## TASK REQUIREMENTS
Copy the lines below verbatim, beginning with the line that includes "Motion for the" and continuing to the end; leave out everything before it.
Top of GIVEN DATA
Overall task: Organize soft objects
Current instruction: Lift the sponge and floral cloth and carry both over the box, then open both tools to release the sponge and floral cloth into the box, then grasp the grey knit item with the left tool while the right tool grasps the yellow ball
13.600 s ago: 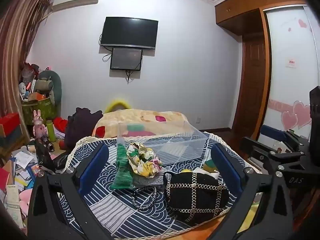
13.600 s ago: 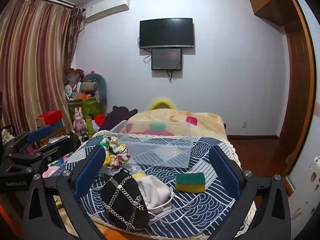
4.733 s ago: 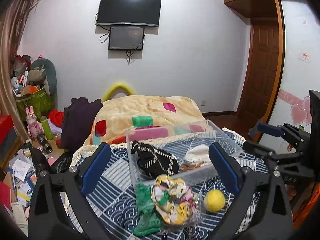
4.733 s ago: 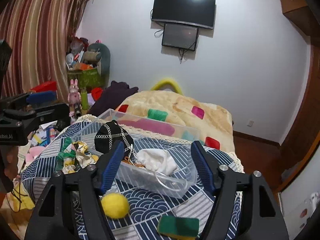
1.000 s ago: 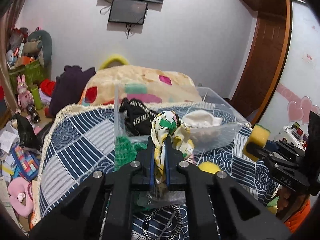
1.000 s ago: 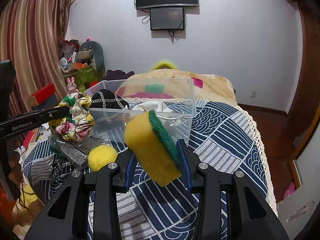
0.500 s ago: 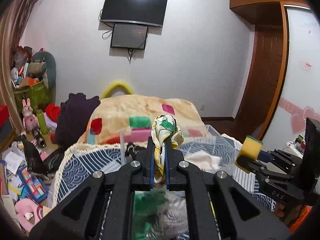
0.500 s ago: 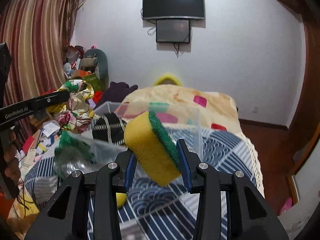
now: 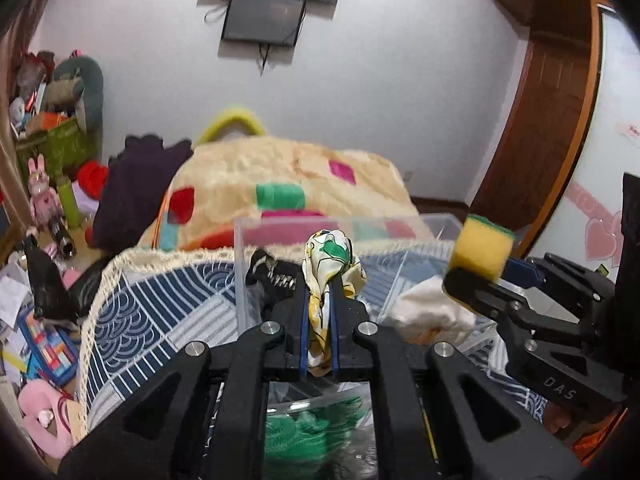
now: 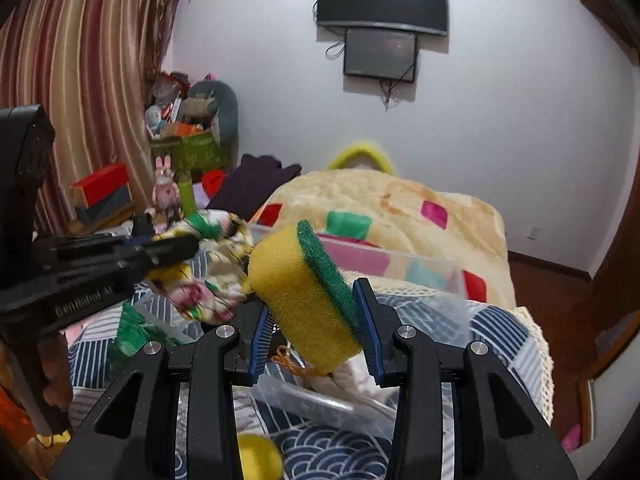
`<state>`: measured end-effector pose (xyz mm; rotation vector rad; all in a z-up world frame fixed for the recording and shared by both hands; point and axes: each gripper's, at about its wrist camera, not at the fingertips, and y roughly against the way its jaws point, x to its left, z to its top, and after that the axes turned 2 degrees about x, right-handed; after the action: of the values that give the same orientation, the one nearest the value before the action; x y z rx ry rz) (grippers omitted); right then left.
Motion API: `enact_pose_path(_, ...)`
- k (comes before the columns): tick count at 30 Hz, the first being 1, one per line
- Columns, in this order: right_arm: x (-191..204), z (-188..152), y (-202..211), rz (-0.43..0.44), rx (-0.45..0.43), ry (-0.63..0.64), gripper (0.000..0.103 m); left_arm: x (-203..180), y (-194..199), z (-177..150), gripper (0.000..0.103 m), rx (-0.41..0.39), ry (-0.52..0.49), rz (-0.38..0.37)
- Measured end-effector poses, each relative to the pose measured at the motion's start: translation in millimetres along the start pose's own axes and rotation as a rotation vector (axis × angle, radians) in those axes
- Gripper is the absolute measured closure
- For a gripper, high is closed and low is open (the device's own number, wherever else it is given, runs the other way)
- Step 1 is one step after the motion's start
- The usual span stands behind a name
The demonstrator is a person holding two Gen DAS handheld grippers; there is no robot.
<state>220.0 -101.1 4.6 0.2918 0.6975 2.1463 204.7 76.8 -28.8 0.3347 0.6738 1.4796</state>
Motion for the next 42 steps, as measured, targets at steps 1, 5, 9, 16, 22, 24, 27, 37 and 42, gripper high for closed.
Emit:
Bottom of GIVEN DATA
## ANSWER TO THE EXERCISE
Motion for the next 42 steps, as measured, targets at steps 1, 5, 9, 16, 22, 24, 27, 37 and 42, gripper high for closed.
Emit:

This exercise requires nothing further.